S.P.Y is Creating an Urban Garden for California’s Homeless Youth
Just a few blocks from Abbot Kinney you’ll find S.P.Y, otherwise known as Safe Place For Youth. Their website reads that their mission is to, “inspire, nurture, and empower the resilient human spirit of homeless youth by providing immediate and lasting solutions, one young person at a time.” They do this by opening their doors Tuesdays, Wednesdays, and Thursdays to provide a range of services including healthy meals, first aids kits, hygiene products, clothing, blankets, sleeping bags, HIV and Hepatitis C testing, mental health-care counseling, expecting and parenting courses, and once a week partnering with the LA Gay & Lesbian Center to focus on street outreach for the GLBTQ community.
At the beginning of March, the non-profit organization held a celebratory lunch, courtesy of Gjelina, to share their recently-completed urban garden with the community. Within seconds of my arrival, it was easy to see why coming to S.P.Y would make anyone feel at home. A whimsical mural of a spirit animal in different hues of blue, designed by Meghan DeRoma and painted by Deutsch LA, was first to catch my eye. Just next to to this a robust olive tree stood tall, basking in the sunlight. I followed the music…and the smell of pizza… as a sea of geometric shapes and inspirational designs led me to a flight of galvanized troughs. Grapefruit, blueberries, kale, parsley, kohlrabi— a root vegetable that’s crunchy like the heart of broccoli— and three additional olive trees. I soon learned that the funding for the garden was made possible by California State Supervisor Sheila Kuehl’s Food for the Soul initiative— a project in L.A. county aimed at ending chronic and veteran homelessness in the area. S.P.Y was one of 13 organizations within the district that received funding for this project. But there were several other key players, including garden designer Alex DelVecchio, that made what could have been a bleak lot feel organic, charming, and charged with character.

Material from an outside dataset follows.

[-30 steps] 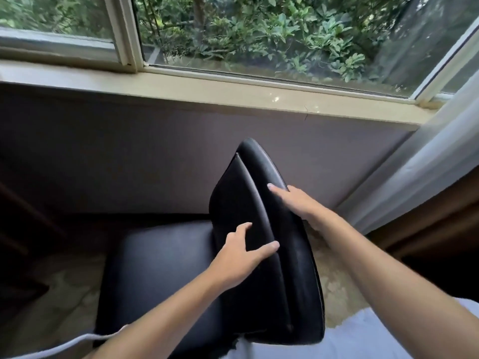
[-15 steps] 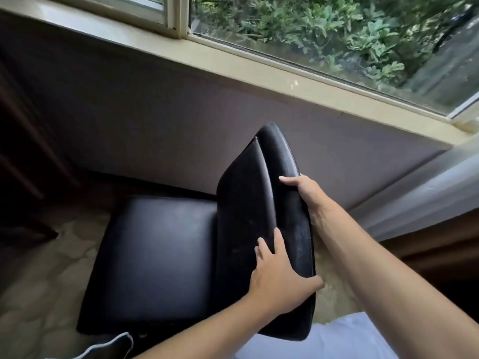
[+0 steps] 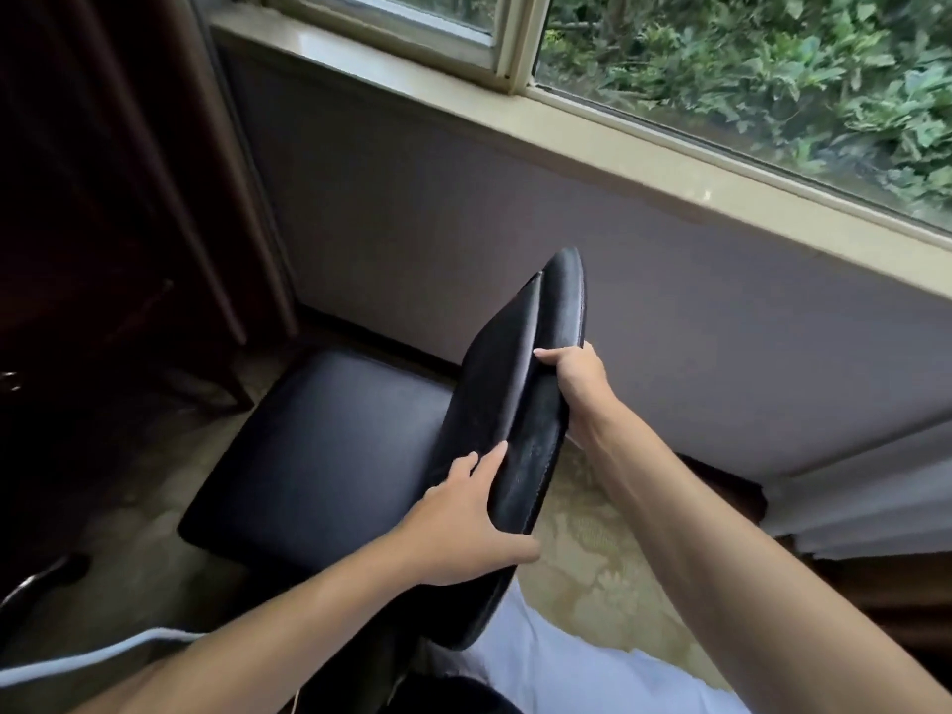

The olive trees were donated by Valley Crest and trucked in by Pierre Landscaping. Then there was Dean Miya, a volunteer from S.P.Y and Home Grown Gardens. Miya has been working with Alison Hurst, the founder of S.P.Y, for the last six years, and he helped the organization develop their proposal. Last, but certainly not least, Miya brought in Matthew Van Diepen, the founder of Home Grown Gardens, who filled the troughs with peat moss, placed a cloth fabric with small cutout holes over the buckets, secured the fabric to the side, created a thick layer of soil, and added PVC pipe to circulate water throughout the trough. “They require approximately 10- to 20- gallons of water every other week,” Van Diepen told me. “I found this technique for the trough in The Container Gardener’s Bible (a useful resource for those working in areas where soil is hard to come by). We are really happy with how they turned out, and we plan to add four to six more planters as soon as we can,” he continued. Van Diepen has since employees two of S.P.Y’s youth who showed both passion and initiative when completing phase one of the urban garden.
As I roamed throughout the space, I learned that Forever 21 and American Apparel are among the greatest donators when it comes to clothing the underprivileged. St. Mark’s Church, which is steps from the discrete entrance to S.P.Y, also holds a “Sunday Undy drive”. I learned about S.P.Y’s impressive 3D printing laboratory, which was donated by 3D systems, and serves as another vessel for creative souls to enact passion. Snapchat, as an organization, is also a generous and consistent donor to S.P.Y. (They are currently installing showers for the affected youth.) Additional activities offered include therapeutic drumming circles with UCLA Creative Arts, yoga, meditation, and more pragmatic activities like medical and dental checkups– courtesy of Venice Family Clinic.
“Before I started this work, I used to be a garden designer,” founder Alison Hurst told the crowd at the event. “This work is very close to my heart, and this garden has brought together so many amazing people in the community,” she continued. “Another reason that we are here today is because of these heart-shaped magnets on this olive tree. They represent three members of our youth that we lost in 2015. But we can always come and be close to the olive tree. They will forever be with us.”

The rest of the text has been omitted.